My room and my bed and Hanna Wigert. I like my medication, which suppresses my anxiety. I like the structure and the routines, that there are always voices and sounds in the big building. I like the food we eat together at the long table in the dining hall. I like Dagny who works in the kitchen and Ruth, the night nurse, who looks in every hour during the night. The feeling of being cared for like a child. And perhaps that is what I am, a child still clinging to its mother’s petticoats. At the same time being here is also tough because I realise now that there is no magic solution, no cure that will fix everything in a fortnight. They expect that I will work with them by opening up, by revealing my innermost thoughts. But if I do that I’ll expose other people, and I don’t feel that I have the right to do that. Should I save myself and let others go down? When I talk about these things to Hanna, it doesn’t seem as though she understands the gravity. She says ‘but you want to get through this, don’t you, you want to change, don’t you?’ And, of course, I do because I can’t live with myself. I’m Jon the Coward. I tell myself that over and over.
Jon the Coward, Jon the Coward, Jon the Coward.
Often when I wander up and down the corridor I am amazed that people smile and greet me as if I were a decent guy who deserves kindness. Can’t they see that it’s Jon the Coward? Don’t they see the swarm of flies buzzing around my head? Don’t they notice the trail of filth after me? So I walk on my own mostly or I go for walks with Molly. She is not like the others. She doesn’t want to talk about things that are painful either, but I know she has an older brother whom she hates. She doesn’t want to talk about him. She doesn’t want to tell me his name, even, which makes me wonder what could have happened. Molly and I have become friends for life. We have never told each other, but we both know it, and when I see her, I feel all fizzy inside, like carbonated water. Yesterday I was in Hanna Wigert’s office. I go there every day between eleven and twelve, and I sit on the blue sofa. I was holding one of the dolls in my lap as I always do. Sometimes I torture it a little.
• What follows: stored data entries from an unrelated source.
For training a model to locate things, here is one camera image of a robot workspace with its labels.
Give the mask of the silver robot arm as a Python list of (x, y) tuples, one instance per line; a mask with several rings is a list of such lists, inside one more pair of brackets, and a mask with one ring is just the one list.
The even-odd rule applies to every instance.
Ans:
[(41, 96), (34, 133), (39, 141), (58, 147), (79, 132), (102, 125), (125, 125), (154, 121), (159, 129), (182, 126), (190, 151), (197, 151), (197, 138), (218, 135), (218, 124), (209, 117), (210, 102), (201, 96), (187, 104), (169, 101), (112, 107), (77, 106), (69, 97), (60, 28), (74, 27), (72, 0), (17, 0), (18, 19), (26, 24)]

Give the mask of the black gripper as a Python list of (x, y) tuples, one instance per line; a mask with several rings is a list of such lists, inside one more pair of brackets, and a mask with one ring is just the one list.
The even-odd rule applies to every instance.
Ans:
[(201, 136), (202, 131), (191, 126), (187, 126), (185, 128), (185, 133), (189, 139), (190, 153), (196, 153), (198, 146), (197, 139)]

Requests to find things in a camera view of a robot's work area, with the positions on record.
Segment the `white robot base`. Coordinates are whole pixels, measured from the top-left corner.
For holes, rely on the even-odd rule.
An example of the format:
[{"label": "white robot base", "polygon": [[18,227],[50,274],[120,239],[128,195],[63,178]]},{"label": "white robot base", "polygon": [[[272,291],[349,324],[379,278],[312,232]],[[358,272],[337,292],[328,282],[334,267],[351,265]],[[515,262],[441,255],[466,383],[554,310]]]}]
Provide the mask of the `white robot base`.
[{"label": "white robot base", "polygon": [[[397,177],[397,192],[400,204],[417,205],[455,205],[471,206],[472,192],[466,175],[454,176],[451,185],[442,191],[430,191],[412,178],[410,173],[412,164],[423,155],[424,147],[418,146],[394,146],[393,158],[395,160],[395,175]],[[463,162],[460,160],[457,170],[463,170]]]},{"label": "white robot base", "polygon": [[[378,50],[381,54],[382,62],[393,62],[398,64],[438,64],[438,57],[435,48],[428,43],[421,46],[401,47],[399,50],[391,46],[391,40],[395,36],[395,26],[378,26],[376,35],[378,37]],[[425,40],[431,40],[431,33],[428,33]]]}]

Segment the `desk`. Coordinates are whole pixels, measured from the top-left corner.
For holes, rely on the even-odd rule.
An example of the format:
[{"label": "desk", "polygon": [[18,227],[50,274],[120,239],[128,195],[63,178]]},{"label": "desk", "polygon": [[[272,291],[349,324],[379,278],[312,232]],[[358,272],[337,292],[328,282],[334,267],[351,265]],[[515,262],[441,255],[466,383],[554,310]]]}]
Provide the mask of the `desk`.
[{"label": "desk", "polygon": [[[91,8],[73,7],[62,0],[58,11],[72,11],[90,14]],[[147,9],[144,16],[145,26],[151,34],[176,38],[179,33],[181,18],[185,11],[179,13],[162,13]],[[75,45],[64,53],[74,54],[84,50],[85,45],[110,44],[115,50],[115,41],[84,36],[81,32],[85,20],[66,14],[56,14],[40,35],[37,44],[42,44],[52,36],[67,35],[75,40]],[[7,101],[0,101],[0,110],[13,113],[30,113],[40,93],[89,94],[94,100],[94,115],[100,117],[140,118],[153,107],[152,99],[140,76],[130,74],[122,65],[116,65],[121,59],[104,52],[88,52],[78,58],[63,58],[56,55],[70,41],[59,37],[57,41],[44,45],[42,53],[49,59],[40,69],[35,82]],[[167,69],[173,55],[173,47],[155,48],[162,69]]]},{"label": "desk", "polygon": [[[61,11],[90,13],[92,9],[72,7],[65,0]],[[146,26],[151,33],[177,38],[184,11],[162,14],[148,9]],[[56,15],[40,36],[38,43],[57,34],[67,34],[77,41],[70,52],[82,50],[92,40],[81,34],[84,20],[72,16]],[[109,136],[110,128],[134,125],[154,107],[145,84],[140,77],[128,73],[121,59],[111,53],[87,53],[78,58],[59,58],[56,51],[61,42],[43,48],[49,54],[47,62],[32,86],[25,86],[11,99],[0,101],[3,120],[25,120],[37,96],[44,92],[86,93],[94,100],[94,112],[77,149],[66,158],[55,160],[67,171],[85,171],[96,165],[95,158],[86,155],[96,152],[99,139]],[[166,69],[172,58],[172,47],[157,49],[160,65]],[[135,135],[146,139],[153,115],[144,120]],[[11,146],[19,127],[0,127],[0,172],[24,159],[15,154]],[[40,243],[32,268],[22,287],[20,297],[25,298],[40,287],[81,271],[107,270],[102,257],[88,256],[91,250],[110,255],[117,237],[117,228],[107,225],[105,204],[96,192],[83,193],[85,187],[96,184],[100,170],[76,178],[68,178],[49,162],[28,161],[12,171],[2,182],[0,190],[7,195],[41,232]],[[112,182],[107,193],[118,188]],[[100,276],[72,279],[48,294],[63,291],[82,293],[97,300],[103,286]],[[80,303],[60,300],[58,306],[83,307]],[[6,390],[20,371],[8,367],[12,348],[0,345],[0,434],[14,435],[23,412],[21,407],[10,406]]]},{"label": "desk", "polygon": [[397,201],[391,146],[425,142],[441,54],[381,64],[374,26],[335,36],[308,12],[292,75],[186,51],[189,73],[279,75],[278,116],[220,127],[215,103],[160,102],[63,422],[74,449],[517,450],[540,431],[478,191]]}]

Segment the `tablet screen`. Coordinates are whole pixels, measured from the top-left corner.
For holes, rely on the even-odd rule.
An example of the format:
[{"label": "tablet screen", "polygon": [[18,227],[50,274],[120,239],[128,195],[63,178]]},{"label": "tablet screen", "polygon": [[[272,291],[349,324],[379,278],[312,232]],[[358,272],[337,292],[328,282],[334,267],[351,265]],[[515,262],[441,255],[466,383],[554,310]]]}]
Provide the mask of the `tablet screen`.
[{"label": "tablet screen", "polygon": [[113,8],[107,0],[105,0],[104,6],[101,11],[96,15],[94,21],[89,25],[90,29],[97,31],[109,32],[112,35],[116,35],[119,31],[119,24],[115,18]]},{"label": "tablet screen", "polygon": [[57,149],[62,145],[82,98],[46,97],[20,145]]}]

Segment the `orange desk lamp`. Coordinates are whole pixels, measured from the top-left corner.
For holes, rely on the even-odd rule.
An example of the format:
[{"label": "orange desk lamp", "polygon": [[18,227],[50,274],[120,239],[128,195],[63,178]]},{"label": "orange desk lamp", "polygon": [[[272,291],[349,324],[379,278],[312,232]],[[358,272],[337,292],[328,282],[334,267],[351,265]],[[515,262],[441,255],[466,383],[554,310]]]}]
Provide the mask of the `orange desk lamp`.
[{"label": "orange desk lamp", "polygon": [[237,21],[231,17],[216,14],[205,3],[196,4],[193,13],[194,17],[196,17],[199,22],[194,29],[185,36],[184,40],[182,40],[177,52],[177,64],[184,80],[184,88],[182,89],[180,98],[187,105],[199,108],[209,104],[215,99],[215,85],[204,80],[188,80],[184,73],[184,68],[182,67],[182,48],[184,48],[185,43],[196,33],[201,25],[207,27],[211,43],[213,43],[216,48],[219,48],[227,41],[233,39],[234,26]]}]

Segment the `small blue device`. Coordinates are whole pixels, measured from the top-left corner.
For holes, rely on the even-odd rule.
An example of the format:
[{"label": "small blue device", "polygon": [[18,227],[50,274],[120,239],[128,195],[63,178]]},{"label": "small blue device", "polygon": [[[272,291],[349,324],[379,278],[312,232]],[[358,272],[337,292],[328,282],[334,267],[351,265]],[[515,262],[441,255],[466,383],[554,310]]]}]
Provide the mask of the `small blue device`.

I pull its hair and pinch its feet, and it makes me feel better. I don’t know if Hanna notices or if she understands why I do it, but I like torturing the doll. I have nowhere else to direct my rage. Towards the end of the session Hanna fell silent. She rolled her chair towards the sofa where I was sitting.
‘What are you scared of, Jon?’ she asked.
I got terribly agitated because I felt she was putting pressure on me, so I pulled the doll and the seams came apart. But I also wanted to be a good patient and give as much of an accurate and truthful answer as I could.
‘Condemnation,’ I whispered.
‘Condemnation?’
She rolled even closer and she did not take her eyes off me.
‘Who would condemn you?’ she asked.
‘People,’ I said.
‘People? All of them?’
‘Yes. All of them.’
‘Is your offence that great?’
‘Yes, it’s enormous.’
‘Do you know every single person on the planet, Jon? Or just a few?’
‘Just a few.’
‘I see. A few. And you think they would condemn you?’
‘Any decent person would,’ I said.
‘So you don’t think there are any compassionate, understanding or forgiving people? Have you thought about it?’
‘There aren’t many of them,’ I said. ‘You’ll condemn me too, you just don’t know it yet.’
‘You might be wrong,’ she said.
‘I’m not wrong. I might have been wrong on other occasions, most people have been. But this time I’m right.’
That was our conversation. After the session I felt wretched. Compassion? Forgiveness? We’ll never get either of those. Not so long as we live.
I am on the horns of a dilemma. If I continue to keep my mouth shut then I’m a coward. And if I talk, Axel and Reilly will hate me.